TASK DIRECTIONS:
Since the entries below must stay intact, return each one exactly.

Data extracted from a collection:
- Opening Delimiter -

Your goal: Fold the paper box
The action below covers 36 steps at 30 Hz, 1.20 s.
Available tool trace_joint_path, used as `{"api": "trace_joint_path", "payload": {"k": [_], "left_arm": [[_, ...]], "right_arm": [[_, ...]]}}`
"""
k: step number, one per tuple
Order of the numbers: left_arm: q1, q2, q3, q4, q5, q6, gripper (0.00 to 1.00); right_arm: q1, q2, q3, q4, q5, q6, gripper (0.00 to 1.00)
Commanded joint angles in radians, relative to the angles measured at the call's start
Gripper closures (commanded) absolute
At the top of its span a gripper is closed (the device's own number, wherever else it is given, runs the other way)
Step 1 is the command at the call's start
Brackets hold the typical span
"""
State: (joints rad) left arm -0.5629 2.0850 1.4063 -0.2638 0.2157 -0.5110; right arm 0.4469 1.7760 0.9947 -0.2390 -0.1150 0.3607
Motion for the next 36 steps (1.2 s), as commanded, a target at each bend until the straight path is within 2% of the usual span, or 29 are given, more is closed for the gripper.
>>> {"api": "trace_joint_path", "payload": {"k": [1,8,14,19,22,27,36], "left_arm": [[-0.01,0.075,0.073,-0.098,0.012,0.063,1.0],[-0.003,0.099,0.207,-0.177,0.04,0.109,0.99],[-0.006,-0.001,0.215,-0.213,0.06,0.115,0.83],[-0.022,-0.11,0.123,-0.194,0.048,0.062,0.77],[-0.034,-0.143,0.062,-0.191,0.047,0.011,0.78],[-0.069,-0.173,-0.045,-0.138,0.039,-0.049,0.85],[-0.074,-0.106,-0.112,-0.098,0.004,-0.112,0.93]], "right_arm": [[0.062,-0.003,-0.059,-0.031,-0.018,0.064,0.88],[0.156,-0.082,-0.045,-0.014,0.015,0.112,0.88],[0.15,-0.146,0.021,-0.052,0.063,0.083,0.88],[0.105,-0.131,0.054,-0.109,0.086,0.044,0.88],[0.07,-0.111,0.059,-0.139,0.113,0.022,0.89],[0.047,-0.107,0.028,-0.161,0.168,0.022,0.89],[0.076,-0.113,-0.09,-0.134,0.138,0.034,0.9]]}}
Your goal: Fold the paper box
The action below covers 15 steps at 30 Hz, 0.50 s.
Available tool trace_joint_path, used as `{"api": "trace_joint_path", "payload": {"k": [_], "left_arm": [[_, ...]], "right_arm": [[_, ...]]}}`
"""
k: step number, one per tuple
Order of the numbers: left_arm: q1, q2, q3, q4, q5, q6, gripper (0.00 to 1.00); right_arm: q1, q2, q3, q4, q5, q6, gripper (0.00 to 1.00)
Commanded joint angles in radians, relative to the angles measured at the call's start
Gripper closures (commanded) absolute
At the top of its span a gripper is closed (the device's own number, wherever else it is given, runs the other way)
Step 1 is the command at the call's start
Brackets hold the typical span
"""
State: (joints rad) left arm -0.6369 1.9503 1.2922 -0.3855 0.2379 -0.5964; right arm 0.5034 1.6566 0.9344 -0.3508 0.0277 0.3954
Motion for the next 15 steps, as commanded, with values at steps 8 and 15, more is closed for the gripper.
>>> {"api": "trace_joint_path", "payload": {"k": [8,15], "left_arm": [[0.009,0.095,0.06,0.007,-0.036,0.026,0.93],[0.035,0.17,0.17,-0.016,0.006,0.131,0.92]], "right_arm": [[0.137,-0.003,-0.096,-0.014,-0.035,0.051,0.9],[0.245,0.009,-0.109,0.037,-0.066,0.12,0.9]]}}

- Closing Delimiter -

ANSWER TO THE EXERCISE:
Your goal: Fold the paper box
The action below covers 36 steps at 30 Hz, 1.20 s.
Available tool trace_joint_path, used as `{"api": "trace_joint_path", "payload": {"k": [_], "left_arm": [[_, ...]], "right_arm": [[_, ...]]}}`
"""
k: step number, one per tuple
Order of the numbers: left_arm: q1, q2, q3, q4, q5, q6, gripper (0.00 to 1.00); right_arm: q1, q2, q3, q4, q5, q6, gripper (0.00 to 1.00)
Commanded joint angles in radians, relative to the angles measured at the call's start
Gripper closures (commanded) absolute
At the top of its span a gripper is closed (the device's own number, wherever else it is given, runs the other way)
Step 1 is the command at the call's start
Brackets hold the typical span
"""
State: (joints rad) left arm -0.5629 2.0850 1.4063 -0.2638 0.2157 -0.5110; right arm 0.4469 1.7760 0.9947 -0.2390 -0.1150 0.3607
Motion for the next 36 steps (1.2 s), as commanded, a target at each bend until the straight path is within 2% of the usual span, or 29 are given, more is closed for the gripper.
>>> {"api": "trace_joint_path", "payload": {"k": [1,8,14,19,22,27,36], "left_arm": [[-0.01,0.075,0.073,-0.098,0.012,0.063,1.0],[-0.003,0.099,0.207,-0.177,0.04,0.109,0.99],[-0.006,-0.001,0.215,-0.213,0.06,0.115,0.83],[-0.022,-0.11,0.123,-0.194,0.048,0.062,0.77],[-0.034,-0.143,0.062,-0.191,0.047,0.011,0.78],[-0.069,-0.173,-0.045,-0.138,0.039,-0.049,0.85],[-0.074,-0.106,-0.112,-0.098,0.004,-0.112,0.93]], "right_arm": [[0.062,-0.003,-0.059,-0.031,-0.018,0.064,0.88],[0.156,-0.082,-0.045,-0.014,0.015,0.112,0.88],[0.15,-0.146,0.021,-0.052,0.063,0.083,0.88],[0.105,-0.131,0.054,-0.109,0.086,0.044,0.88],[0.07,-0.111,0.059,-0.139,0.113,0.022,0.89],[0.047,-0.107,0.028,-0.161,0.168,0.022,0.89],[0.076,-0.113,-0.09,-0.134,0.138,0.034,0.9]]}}
Your goal: Fold the paper box
The action below covers 15 steps at 30 Hz, 0.50 s.
Available tool trace_joint_path, used as `{"api": "trace_joint_path", "payload": {"k": [_], "left_arm": [[_, ...]], "right_arm": [[_, ...]]}}`
"""
k: step number, one per tuple
Order of the numbers: left_arm: q1, q2, q3, q4, q5, q6, gripper (0.00 to 1.00); right_arm: q1, q2, q3, q4, q5, q6, gripper (0.00 to 1.00)
Commanded joint angles in radians, relative to the angles measured at the call's start
Gripper closures (commanded) absolute
At the top of its span a gripper is closed (the device's own number, wherever else it is given, runs the other way)
Step 1 is the command at the call's start
Brackets hold the typical span
"""
State: (joints rad) left arm -0.6369 1.9503 1.2922 -0.3855 0.2379 -0.5964; right arm 0.5034 1.6566 0.9344 -0.3508 0.0277 0.3954
Motion for the next 15 steps, as commanded, with values at steps 8 and 15, more is closed for the gripper.
>>> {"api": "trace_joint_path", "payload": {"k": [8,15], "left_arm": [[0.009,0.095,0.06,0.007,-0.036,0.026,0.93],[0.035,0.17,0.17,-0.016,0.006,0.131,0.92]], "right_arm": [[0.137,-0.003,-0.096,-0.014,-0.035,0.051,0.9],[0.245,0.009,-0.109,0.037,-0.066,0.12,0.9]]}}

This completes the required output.